“El proceso de sustitución de importaciones requiere importaciones de insumo y de maquinarias y el riesgo es que se terminen los dólares para hacerlo”, afirmó Kicillof, en medio de las restricciones impuestas por la AFIP para la compra de moneda extranjera.
Por otro lado, el funcionario afirmó que la intervención del Estado en la economía impide que los capitales financieros tomen al país “como coto de caza” y remarcó que “la expansión monetaria contribuye a reducir la tasa de interés”.
En cuanto al "cepo cambiario", denominación que irrita a la presidente Cristina Fernández, Kicillof dijo que "la convertibilidad era la que generaba un verdadero cepo cambiario porque regalaba dólares" y esa situación obligaba al Estado a "endeudarse para cambiar un peso por un dólar".
"La década del ´90 fue la de mayor fuga de capitales", aseguró.
"Cuando detonó esa bomba se acabaron los pesos y las economías provinciales se vieron obligadas a pagar sus cuentas", agregó el funcionario, que estuvo acompañado por los secretarios de Hacienda, Juan Carlos Pezoa, y de Finanzas, Adrián Cosentino.

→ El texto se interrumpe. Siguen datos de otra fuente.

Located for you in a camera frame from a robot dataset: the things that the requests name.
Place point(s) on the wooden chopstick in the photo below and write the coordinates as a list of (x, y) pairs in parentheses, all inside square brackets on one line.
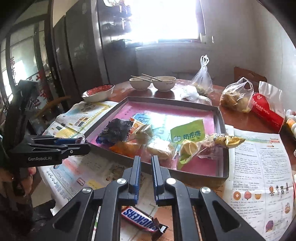
[(151, 77), (141, 78)]

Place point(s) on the brown chocolate bar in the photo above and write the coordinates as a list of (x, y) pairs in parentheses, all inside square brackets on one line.
[(138, 217)]

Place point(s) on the dark wooden chair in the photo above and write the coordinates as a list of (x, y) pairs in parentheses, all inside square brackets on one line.
[(242, 74)]

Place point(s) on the colourful illustrated newspaper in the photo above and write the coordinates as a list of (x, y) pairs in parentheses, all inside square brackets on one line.
[(87, 111)]

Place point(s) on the plastic bag of fried food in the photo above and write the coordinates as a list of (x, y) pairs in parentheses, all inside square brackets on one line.
[(235, 99)]

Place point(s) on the red tissue pack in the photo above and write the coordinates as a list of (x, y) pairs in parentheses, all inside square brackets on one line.
[(266, 109)]

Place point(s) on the plain orange snack wrapper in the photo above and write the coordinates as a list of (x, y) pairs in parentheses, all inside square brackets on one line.
[(124, 148)]

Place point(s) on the crumpled clear plastic bag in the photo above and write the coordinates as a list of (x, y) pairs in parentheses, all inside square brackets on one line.
[(194, 96)]

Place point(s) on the dark snack packet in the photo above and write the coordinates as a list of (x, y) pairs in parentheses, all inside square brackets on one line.
[(116, 129)]

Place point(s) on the clear reddish cake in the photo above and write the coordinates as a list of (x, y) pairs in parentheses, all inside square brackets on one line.
[(208, 150)]

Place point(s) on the glass door with red decals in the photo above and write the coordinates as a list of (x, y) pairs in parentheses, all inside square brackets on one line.
[(23, 64)]

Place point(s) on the green snack packet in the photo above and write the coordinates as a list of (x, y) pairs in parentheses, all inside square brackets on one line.
[(187, 134)]

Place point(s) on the dark refrigerator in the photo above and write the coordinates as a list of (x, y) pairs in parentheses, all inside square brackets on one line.
[(85, 46)]

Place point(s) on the shallow dark cardboard box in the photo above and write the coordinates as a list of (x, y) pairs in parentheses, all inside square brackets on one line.
[(203, 174)]

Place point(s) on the small dark candy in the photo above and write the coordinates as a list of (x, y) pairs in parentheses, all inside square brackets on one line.
[(81, 140)]

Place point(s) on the curved wooden chair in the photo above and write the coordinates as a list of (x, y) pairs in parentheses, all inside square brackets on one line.
[(53, 104)]

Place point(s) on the white ceramic bowl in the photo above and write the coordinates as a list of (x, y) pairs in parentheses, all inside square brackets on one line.
[(164, 84), (140, 84)]

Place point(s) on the bright window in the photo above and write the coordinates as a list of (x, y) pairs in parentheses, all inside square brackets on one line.
[(166, 18)]

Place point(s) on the red patterned bowl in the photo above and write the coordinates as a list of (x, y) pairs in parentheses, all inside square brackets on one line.
[(97, 96)]

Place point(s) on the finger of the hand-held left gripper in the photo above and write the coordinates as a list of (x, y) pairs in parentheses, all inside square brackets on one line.
[(74, 151), (64, 141)]

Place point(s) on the newspaper with green heading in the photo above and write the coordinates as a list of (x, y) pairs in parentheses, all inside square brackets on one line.
[(92, 164)]

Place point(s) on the yellow snack bar packet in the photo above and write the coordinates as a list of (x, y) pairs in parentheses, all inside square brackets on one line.
[(227, 140)]

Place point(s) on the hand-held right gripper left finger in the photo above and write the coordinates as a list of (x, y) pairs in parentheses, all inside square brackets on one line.
[(138, 180)]

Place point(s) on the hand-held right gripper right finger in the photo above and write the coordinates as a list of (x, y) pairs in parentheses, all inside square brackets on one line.
[(154, 176)]

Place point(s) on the tied clear plastic bag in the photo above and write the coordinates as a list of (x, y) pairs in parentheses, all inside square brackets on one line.
[(203, 78)]

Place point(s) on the person's left hand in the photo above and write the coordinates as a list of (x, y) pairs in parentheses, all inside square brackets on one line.
[(32, 171)]

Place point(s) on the orange and white medicine bottle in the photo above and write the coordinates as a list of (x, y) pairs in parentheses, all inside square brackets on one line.
[(291, 127)]

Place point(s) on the orange printed newspaper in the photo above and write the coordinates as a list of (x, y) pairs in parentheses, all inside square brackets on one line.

Kicillof afirmó que Argentina atraviesa "un proceso de reindustrialización y de reversión del ciclo neoliberal" y que ese "cambio estructural" aún no está terminado y requiere de "un período muy extenso para ser profundizado".
El secretario de Política Económica criticó además a las calificadoras de riesgo y a los economistas "faranduleros" a los que "les molesta" que Argentina "no haya aplicado sus recetas" de corte ortodoxo.
Dijo que estos últimos quieren que al país le vaya mal porque les representa "una excelente oportunidad para hacer negocios".
"Sus profecías horripilantes no se están cumpliendo", sostuvo el funcionario ante los senadores de la comisión de Presupuesto, que preside el senador Aníbal Fernández.